Biological Membrane :) Flashcards
What are plasma membrane?
A barrier between the cell and its environment controlling which substances enter and leave the cell
Can substances move across the cell membrane?
Some molecules can but not others because they are partially permeable
How can substances move across a plasma membrane?
By diffusion, osmosis or active transport
What do plasma membranes allow?
Recognition by other cells e.g. The cells of the immune system Cell communication (cell signalling)
What do the membranes around organelles do?
Divide the cell into different compartments and act as a barrier between organelles and the cytoplasm making different functions more efficient e.g. Substances needed for respiration kept together in mitochondria
What can membranes within cells form?
Vesicles to transport substances between different areas of the cell
What are cells and many organelles surrounded by?

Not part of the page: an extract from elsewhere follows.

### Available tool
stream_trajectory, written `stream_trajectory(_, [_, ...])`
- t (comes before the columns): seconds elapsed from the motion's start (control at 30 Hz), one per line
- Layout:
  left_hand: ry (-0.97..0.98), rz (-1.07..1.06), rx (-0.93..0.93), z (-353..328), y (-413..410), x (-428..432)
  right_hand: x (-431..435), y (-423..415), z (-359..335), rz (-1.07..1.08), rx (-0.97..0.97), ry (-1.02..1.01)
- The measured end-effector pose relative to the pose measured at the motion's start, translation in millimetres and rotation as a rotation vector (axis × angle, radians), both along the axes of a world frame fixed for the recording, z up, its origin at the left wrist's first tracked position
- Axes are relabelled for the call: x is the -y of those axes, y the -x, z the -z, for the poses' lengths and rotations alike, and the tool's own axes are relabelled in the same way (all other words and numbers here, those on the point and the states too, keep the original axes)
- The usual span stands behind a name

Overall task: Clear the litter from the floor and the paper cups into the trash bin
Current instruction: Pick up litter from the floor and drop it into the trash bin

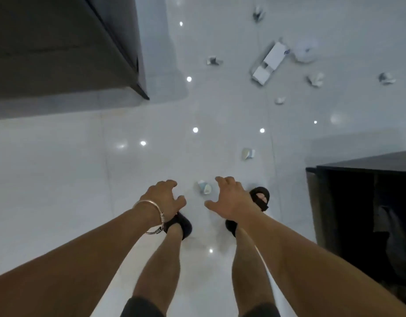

Many membranes which have a range of functions
What do membranes within cells control?
Which substances enter and leave the organelles e.g. RNA leaves the nucleus via nuclear membrane. (It’s partially permeable)
Where else can you get membranes?
Within organelles
What do membranes within organelles act as?
Barriers between membrane contents and the rest of the organelle e.g. Thylakoid membranes in chloroplasts
What can membranes be site of?
Chemical reactions
E.g. Inner membrane of mitchrondrion contains enzymes needed for respiration
How does the structure of all membranes differ?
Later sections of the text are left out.